BCS w/everything just a guess but possibly as much as 3-5k.

Back in the day a Troy Bilt Horse® with the Kohler m8 engine w/elc start was crowding $2500 juwst for the tiller with a bumper on it.


----------



## bwdbrn1

Here's some youtube videos for your viewing pleasure.


----------



## bwdbrn1

It's interesting that Lowe's would be the commercial outlet for the Flex. Remember the Raven multi-purpose mower/generator/ATV machine when it was first introduced. Evidently Lowe's is the place for muti-purposed outdoor equipment. 

The Raven had it's issues early on and now they're sold by DR. 

Raven Hybrid Lawn Mower (mower, generator & mpv) | DR Power Equipment

I wonder what will happen with this idea if the Flex doesn't catch on at Lowe's.

Even Bob Vila has something to say about the Flex. He mentions the other attachments that are in the works, which is a pretty long list. One thing I can't understand is why everyone keeps saying this is a new idea. Maybe to MTD and Troy-Bilt, but certainly not a new idea to the outdoor power equipment industry.

Troy-Bilt FLEX Review - Bob Vila

Without knowing for sure, like has been mentioned, it looks like there are two round contraptions on the face of the power unit that may be what provides the power to which ever attachment is connected. Do you suppose they operate at different RPMs?


----------



## storm2410

I'd go for a couple of the attachments coming out. The power broom sounds like a great idea for after running the blower to scrape up what the blower would leave behind. I think a plow attachment would be a great attachment also. So you could use it as a snow pusher also.


----------



## detdrbuzzard

208cc engine, a little under whelming don't you think
you would think troy-built would go with something in the 250 - 300 cc range

I'm kind of surprised by that too. Maybe the intend to test the waters first and bring out a new, bigger, and improved model later. I'm going to go out on a limb and guess they'll be using their own branded engines.

http://troybilt.custhelp.com/app/an...2LzEvdGltZS8xNDI2MzQ0NDAwL3NpZC9UaTVSYWlobQ==

http://troybilt.custhelp.com/app/an...2LzEvdGltZS8xNDI2MzQ0NDAwL3NpZC9UaTVSYWlobQ==


----------



## Kiss4aFrog

Yup, that 208cc is pretty anemic considering the size blower and how limited a generator you could run off it.

Hopefully they bring out something with more power.


----------



## sscotsman

detdrbuzzard said:


> 208cc engine, a little under whelming don't you think
> you would think troy-built would go with something in the 250 - 300 cc range


you are assuming they actually want it to be good and reliable! 
not necessarily the case..
in reality, with most products these days, it could be designed to be "just good enough to technically work, and to last 4 years, and it has to be as cheap as possible."..the minimum needed to reach that goal is what you will get..

Scot


----------



## bwdbrn1

Today's economics at it's best. Price Point boys, price point.

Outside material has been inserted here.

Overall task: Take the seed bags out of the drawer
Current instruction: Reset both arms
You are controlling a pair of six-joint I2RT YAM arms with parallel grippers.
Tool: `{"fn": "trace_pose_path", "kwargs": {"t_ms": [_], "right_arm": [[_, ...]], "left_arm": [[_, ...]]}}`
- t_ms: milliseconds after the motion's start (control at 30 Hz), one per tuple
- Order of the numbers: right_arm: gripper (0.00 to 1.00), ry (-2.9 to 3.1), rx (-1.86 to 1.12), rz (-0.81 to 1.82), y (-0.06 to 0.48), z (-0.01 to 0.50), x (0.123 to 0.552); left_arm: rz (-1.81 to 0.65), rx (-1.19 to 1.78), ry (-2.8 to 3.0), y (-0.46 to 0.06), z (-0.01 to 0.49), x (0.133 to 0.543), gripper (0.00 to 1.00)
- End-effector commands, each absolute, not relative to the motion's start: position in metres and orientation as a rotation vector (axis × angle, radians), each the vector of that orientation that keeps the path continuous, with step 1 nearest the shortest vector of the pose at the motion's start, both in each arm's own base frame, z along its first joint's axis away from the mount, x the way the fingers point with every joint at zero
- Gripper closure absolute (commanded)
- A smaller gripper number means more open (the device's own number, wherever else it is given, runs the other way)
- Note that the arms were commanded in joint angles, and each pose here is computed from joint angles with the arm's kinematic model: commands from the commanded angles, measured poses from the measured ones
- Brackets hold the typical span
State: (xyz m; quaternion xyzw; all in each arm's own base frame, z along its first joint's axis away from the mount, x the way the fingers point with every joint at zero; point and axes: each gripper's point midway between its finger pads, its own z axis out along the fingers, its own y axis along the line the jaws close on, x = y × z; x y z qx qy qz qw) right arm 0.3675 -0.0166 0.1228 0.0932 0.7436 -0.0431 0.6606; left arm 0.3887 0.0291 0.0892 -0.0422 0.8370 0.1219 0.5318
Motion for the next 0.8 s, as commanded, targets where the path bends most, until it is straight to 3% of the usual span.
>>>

Still, it will be fun to see the reviews of actual owners when they start to hit the inter web.


----------



## zak2883

This is my first post and I know it's an old discussion, but honestly my flex is kick-ass. I have the blower and the pressure washer. I got it on a deal spend 230$ and get the power base free. So for 400$ I got a snowblower that may not be the best but works great for really harsh Michigan Winters. I wish it had a crank adjustable chute but other than that, one pull and you are throwing snow as far as the $1000 Craftsman I had growing up... 

Sent from my XT1585 using Tapatalk


----------



## Dauntae

Doesn't look too bad but def has it's drawbacks, 208cc is pretty small for a 26" and the tires are turf tires and won't get great traction especially on hills.


----------



## zak2883

Dauntae said:


> Doesn't look too bad but def has it's drawbacks, 208cc is pretty small for a 26" and the tires are turf tires and won't get great traction especially on hills.

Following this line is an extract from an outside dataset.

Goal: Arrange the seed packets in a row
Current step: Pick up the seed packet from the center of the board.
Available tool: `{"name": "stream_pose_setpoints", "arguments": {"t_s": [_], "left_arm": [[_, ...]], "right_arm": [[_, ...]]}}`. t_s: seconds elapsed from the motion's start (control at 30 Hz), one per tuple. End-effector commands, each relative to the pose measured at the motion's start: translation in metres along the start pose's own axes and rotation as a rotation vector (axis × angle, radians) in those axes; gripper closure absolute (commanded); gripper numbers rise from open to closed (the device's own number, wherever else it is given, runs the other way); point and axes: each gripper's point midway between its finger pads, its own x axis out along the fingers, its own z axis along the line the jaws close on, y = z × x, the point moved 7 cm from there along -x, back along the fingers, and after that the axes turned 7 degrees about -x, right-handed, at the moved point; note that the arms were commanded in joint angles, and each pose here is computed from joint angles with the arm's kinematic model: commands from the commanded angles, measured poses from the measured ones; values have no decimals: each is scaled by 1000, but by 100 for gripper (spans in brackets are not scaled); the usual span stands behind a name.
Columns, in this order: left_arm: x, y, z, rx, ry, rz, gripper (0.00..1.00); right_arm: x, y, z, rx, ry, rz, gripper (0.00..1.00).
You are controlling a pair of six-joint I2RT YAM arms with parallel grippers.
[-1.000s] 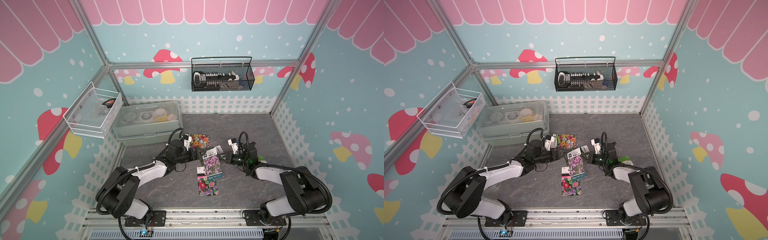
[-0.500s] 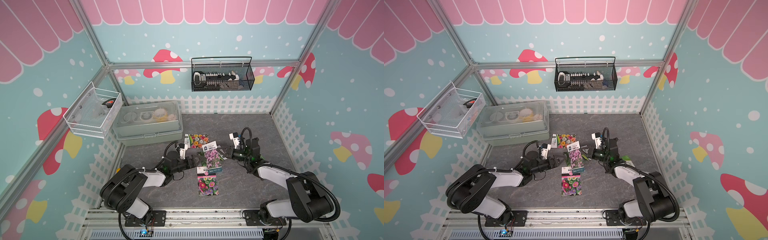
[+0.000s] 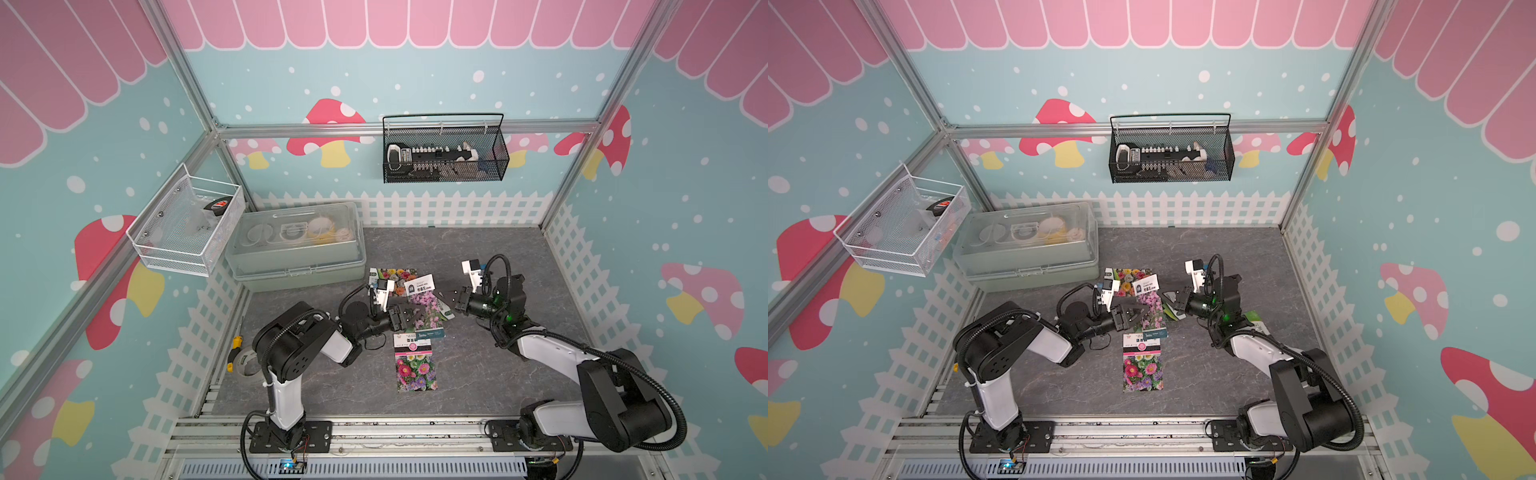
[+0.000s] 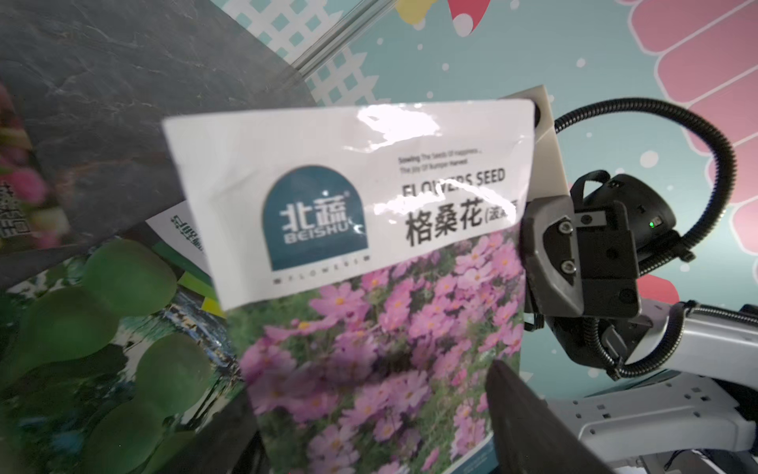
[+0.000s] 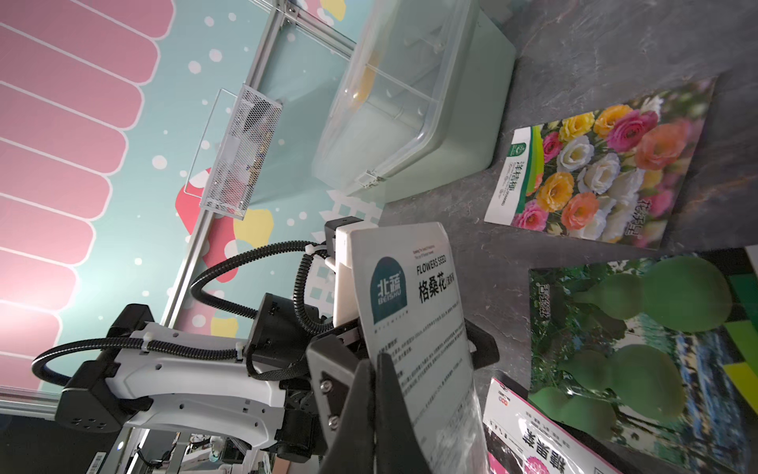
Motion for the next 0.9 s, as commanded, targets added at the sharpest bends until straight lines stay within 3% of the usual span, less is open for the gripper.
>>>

Does pretty good on my driveway, it's flat here but drifts really bad. It worked great last year and a week ago it plowed through the 8 inches we got. 

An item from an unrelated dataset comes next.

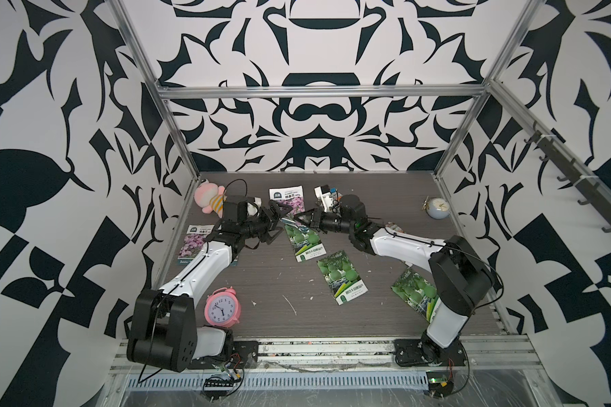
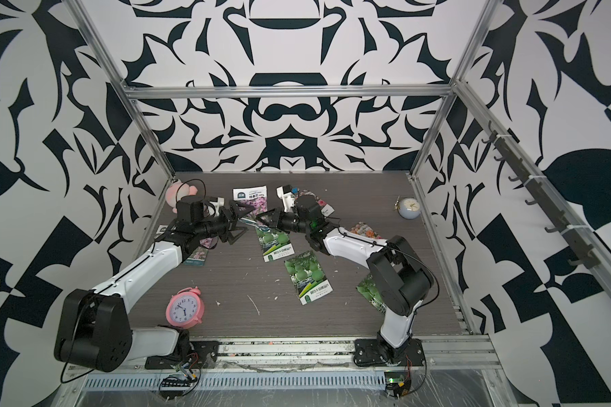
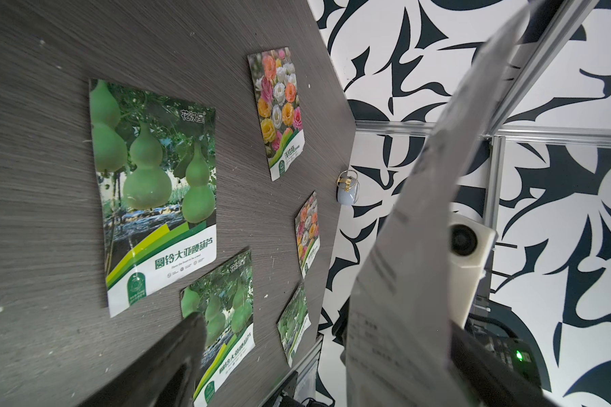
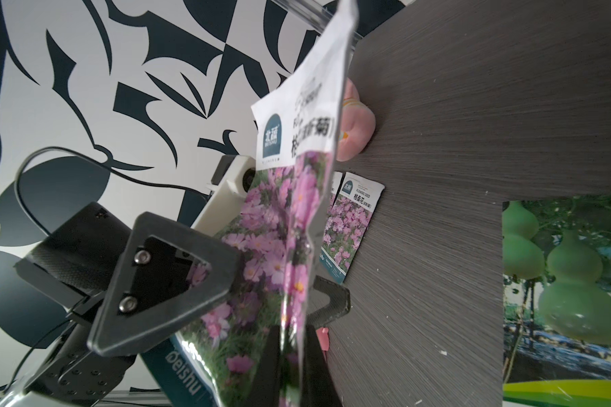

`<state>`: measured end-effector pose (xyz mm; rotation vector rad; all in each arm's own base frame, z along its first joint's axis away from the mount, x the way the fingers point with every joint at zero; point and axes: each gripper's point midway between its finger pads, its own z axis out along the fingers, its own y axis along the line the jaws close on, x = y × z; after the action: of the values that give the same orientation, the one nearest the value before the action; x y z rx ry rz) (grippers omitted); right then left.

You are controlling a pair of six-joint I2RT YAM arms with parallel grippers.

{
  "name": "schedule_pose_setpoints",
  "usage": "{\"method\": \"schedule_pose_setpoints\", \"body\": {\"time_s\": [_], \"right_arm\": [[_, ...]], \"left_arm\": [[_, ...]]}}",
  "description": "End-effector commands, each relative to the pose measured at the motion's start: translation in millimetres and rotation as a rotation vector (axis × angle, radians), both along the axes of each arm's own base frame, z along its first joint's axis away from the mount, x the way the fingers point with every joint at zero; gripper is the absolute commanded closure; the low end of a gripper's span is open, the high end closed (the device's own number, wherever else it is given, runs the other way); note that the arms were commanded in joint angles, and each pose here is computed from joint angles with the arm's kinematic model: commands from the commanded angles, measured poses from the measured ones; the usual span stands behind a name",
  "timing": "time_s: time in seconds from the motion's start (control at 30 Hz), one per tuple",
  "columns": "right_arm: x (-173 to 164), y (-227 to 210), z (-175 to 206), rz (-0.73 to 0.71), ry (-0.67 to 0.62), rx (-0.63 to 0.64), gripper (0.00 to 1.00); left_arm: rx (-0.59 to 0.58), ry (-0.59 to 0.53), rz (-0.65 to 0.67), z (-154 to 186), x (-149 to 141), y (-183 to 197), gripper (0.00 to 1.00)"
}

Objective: Arrange the seed packets in a row
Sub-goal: Adjust the seed packet.

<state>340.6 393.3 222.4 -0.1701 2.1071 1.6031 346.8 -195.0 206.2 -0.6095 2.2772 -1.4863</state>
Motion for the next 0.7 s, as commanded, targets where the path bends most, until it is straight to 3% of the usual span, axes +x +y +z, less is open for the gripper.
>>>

Sent from my XT1585 using Tapatalk


----------



## Kiss4aFrog

zak2883 said:


> This is my first post and I know it's an old discussion, but honestly my flex is kick-ass. I have the blower and the pressure washer. I got it on a deal spend 230$ and get the power base free. So for 400$ I got a snowblower that may not be the best but works great for really harsh Michigan Winters. I wish it had a crank adjustable chute but other than that, one pull and you are throwing snow as far as the $1000 Craftsman I had growing up...
> 
> Sent from my XT1585 using Tapatalk


What matters most in any purchase is how happy you are with it. Glad to hear it's working out for you.


----------